● Activity: Look through the data below for the string "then", and copy every line where it turns up.

● Supplied records:
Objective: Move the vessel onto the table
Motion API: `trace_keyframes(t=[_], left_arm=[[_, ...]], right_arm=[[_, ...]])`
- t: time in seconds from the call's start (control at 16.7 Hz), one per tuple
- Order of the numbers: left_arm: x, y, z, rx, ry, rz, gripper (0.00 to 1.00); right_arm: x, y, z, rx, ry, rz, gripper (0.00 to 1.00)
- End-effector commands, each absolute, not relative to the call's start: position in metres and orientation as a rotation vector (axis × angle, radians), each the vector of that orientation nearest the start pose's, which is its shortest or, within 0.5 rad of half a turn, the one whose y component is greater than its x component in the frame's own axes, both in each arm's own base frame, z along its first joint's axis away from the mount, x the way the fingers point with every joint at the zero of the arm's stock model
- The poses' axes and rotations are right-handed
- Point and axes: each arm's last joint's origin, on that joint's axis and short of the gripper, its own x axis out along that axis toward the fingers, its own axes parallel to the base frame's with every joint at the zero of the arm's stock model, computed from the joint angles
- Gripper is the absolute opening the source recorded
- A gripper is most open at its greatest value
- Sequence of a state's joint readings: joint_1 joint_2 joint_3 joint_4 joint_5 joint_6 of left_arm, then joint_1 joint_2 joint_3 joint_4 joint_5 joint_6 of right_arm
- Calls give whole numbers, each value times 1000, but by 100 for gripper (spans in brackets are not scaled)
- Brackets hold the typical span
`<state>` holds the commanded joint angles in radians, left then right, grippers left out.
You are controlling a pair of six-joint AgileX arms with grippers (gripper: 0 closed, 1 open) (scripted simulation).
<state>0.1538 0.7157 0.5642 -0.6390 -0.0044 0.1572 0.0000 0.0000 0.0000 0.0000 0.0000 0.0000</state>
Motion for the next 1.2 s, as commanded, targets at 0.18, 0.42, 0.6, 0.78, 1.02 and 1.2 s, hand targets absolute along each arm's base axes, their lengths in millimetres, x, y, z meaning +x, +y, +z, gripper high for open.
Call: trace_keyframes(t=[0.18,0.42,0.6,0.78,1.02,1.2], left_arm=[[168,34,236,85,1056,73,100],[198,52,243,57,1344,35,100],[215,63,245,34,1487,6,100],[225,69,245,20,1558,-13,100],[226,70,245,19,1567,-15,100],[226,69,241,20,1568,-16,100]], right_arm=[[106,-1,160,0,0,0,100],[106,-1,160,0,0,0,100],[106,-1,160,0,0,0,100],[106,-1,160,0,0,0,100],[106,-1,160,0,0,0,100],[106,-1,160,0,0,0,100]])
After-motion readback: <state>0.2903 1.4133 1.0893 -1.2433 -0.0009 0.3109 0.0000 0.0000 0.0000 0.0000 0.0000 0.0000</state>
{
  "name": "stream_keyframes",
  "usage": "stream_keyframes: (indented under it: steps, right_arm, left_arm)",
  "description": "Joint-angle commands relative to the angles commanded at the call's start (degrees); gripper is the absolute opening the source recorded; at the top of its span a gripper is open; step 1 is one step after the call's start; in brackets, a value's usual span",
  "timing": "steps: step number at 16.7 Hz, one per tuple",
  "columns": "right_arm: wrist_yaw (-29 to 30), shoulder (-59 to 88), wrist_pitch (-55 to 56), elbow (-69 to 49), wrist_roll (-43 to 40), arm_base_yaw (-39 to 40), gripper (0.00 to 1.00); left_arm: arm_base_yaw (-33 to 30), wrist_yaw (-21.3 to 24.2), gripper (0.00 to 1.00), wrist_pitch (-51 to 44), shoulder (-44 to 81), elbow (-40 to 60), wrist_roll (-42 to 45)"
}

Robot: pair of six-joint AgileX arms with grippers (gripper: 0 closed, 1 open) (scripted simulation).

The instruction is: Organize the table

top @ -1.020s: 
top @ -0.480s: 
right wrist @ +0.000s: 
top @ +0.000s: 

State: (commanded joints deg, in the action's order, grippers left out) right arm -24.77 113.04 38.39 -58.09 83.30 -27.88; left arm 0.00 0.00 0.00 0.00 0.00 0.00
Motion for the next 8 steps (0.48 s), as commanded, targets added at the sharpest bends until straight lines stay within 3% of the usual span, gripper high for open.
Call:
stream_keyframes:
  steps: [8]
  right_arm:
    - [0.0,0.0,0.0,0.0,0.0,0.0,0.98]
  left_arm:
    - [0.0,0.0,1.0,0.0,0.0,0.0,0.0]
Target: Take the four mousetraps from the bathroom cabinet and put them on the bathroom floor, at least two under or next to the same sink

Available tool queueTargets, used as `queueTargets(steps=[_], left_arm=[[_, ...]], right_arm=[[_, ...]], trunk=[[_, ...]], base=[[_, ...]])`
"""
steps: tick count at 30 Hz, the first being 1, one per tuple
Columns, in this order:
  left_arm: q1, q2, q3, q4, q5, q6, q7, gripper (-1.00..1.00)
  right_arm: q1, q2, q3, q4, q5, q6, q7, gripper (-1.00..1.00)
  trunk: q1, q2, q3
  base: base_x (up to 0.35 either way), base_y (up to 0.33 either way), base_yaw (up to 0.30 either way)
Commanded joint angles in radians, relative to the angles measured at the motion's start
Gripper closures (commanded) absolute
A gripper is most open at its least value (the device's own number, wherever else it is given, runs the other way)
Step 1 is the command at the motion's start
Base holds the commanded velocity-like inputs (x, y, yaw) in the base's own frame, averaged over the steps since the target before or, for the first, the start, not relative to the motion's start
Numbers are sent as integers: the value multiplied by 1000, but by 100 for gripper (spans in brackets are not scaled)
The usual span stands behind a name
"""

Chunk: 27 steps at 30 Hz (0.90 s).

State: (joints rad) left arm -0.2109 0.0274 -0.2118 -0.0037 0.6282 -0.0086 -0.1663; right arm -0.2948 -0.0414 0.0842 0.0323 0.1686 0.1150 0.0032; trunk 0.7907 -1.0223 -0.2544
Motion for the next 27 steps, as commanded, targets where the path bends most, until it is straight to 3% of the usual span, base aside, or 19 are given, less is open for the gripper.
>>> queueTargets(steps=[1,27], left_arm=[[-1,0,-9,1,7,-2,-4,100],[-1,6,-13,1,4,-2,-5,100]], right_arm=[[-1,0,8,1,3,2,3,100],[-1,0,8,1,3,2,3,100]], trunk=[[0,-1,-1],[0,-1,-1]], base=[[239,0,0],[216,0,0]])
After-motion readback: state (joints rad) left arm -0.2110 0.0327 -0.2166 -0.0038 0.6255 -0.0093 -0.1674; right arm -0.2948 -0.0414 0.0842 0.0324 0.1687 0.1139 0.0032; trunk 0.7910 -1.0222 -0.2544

● Your solution:
- Sequence of a state's joint readings: joint_1 joint_2 joint_3 joint_4 joint_5 joint_6 of left_arm, then joint_1 joint_2 joint_3 joint_4 joint_5 joint_6 of right_arm
`<state>` holds the commanded joint angles in radians, left then right, grippers left out.

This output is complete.